The Claimant’s complaints of unauthorised deductions from wages are well founded and the Respondents are ordered to pay to him in respect thereof: (a) Unpaid salary 1/10/16-22/11/16: £10,771 (b) Notice pay 23/11/16-16/12/16: £ 5,137 (c) Holiday pay owing on termination: £ 719 £16,627. (source: Mr C Shodijo v Ariadne Capital Ltd: 2208422/2016)
November 2017, Law firm Clifford Chance becomes the fourth of Julie Meyer’s own lawyers to sue over unpaid fees
In November 2017 Julie was back on the defensive after being sued by law firm Clifford Chance amid a row over unpaid fees. The law firm filed a case against both Meyer and Ariadne Capital at the High Court on November 22.
Meyer alleged that lawsuit she faced was a “casualty of a long drawn out acquisition of Ariadne Capital Ltd (our London operating subsidiary) by the Malta-based [holding company] ACGL and Clifford Chance would be paid for its work at the “time of the acquisition.” Of course that acquisition never happened so a good thing Clifford Chance chose not to wait! (source: FN London)
November 2017, Julie Meyer insists her company is solvent just days before it goes into Administration
In November 2017, Julie Meyer insisted her company was liquid and not probed by MFSA (source: Times of Malta).

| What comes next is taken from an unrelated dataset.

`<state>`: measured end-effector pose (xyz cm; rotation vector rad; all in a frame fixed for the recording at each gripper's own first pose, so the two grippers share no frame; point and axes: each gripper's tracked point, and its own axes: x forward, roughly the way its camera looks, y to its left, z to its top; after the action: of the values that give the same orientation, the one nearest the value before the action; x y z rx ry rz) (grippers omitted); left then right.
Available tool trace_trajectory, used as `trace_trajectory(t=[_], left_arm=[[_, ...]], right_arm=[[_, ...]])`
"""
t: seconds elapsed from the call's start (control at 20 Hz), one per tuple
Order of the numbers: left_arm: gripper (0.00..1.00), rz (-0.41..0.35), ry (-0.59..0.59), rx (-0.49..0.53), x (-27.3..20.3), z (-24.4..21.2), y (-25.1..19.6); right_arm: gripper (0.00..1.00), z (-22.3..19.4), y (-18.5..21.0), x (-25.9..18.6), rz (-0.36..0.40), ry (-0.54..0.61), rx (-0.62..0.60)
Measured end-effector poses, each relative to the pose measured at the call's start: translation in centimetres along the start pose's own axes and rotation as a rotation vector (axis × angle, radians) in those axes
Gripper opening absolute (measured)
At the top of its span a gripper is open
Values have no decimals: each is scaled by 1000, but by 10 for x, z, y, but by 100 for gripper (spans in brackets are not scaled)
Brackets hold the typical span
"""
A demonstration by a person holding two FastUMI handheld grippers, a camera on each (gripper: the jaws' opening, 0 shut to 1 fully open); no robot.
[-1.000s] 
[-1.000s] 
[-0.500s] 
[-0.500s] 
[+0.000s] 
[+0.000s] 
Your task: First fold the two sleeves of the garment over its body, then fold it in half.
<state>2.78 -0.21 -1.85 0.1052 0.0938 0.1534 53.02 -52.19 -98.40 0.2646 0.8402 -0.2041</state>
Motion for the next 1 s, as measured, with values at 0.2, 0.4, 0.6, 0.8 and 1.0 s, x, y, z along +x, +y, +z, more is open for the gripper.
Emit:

But the Administrator's report stated that cash at Ariadne as at 31 October 2017 was exactly NIL. The Administrator also notes that "throughout 2017 the company came under increasing creditor pressure". Net assets as of now are estimated at c MINUS £6.8 million. (source: Shareprophets, Administrators Draft Report)
Internal Ariadne Capital emails confirm that the business has been in financial difficulty since the day in launched in 2000, and that by 2014 Julie Meyer was consider placing the company in administration but hadn’t in order to protect her own reputation (source: Ariadne Capital internal emails)
Nov 2017, the disappearing Glassdoor reviews
Apart from Lowe’s lengthy claim, the jobs review website Glassdoor contains 13 comments — purportedly from ex-Ariadne employees — with headings including “don’t work here” and “run for the hills” — and attacking Meyer personally. (source: Evening Standard, Glassdoor). The Ariadne Capital website in conjunction with LinkedIn indicate at least 164 known former employees with no one remaining at the company for more than six year - quite a turnover for a tiny advisory business despite Meyer said: “Deeply ambitious, smart, hard-working, professional people do well at Ariadne, love the firm, and stay for years. We have a great team and a lot of fun together.”
December 2017, calling foul of the Follow the Entrepreneur fake numbers
According to Julie Meyer “more than 50,000 people watched the livestream and 15,000 visited the website” for the 2017 Follow the Entrepreneur Summit in Malta. Only, according to individuals with close knowledge of the event – it didn’t attract even a fraction of that number of online views. In fact, the engagement was so low that the keynote speaker videos on YouTube have attracted under 100 views per video.
Why is this important? Because, the Follow the Entrepreneur Summit is a marketing event, sponsored by organisations based upon online and in person performance. (source: internal Ariadne Capital source, YouTube)
January 2018, Ariadne back in Court v Execute Today ltd run by a former employee
Another day another unpaid employee. This time it was the 2016 'star hire' Ilona Simpson as a "senior advisor and venture partner". (source: EXECUTE TODAY LTD -v- ARIADNE CAPITAL LTD, Shareprophets)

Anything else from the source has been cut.